== The task ==
Look below for the line holding "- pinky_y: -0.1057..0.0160" and the line holding "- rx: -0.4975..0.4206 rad". Repeat those two and everything between, exactly.
Collected data Block Start
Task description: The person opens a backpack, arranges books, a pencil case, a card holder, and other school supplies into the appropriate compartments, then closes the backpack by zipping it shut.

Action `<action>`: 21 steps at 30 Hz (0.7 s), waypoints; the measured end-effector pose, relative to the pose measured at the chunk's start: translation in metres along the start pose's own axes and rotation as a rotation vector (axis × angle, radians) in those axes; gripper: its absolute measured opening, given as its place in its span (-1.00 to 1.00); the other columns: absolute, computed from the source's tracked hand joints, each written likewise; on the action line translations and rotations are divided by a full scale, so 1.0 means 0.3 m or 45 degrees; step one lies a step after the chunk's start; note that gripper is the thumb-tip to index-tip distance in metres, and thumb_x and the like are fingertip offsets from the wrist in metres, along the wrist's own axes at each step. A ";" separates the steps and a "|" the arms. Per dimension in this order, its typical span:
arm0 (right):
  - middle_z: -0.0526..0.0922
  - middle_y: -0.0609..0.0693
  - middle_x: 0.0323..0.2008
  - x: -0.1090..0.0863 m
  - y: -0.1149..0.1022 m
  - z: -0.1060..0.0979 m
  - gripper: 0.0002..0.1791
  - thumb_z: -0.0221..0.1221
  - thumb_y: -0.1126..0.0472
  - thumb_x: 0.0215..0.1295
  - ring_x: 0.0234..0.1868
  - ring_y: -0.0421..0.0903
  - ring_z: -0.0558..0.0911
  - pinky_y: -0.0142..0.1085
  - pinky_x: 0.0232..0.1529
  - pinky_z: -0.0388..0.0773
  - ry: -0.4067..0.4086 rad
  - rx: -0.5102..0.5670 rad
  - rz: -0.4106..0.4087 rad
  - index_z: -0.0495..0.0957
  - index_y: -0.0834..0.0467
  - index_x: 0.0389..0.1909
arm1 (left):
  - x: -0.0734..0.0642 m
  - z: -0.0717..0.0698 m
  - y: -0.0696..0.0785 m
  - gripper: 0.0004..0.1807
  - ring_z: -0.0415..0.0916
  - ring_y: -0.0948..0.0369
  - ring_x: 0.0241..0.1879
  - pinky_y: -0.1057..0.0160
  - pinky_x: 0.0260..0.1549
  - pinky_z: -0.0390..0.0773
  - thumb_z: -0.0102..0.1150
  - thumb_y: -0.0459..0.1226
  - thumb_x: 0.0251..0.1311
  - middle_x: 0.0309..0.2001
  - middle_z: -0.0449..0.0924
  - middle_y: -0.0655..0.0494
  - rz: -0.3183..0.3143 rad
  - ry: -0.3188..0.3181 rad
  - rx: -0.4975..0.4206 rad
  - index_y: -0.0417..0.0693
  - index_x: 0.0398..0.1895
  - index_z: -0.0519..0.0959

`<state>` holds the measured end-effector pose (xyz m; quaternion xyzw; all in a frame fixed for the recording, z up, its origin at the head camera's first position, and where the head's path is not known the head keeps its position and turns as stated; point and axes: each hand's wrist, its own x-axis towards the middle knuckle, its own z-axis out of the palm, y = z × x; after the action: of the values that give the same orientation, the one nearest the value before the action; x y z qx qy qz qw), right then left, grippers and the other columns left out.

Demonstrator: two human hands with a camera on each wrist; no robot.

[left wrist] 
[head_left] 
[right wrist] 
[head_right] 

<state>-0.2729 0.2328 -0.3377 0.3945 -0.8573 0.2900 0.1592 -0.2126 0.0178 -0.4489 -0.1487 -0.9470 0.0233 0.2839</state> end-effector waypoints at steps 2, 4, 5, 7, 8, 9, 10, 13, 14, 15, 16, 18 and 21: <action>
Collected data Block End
== Response box ==
  - pinky_y: -0.1057..0.0160
  - pinky_x: 0.0260..0.1549
  - pinky_z: -0.0390..0.0773
  - thumb_z: -0.0102..0.1150
  - thumb_y: -0.0459..0.1226
  - thumb_x: 0.0251..0.1311
  - middle_x: 0.0309..0.2001
  - middle_z: -0.0449..0.0924
  - middle_y: -0.0655..0.0494
  - rz: -0.3183..0.3143 rad
  - ry: -0.3188..0.3181 rad
  - rx: -0.4975..0.4206 rad

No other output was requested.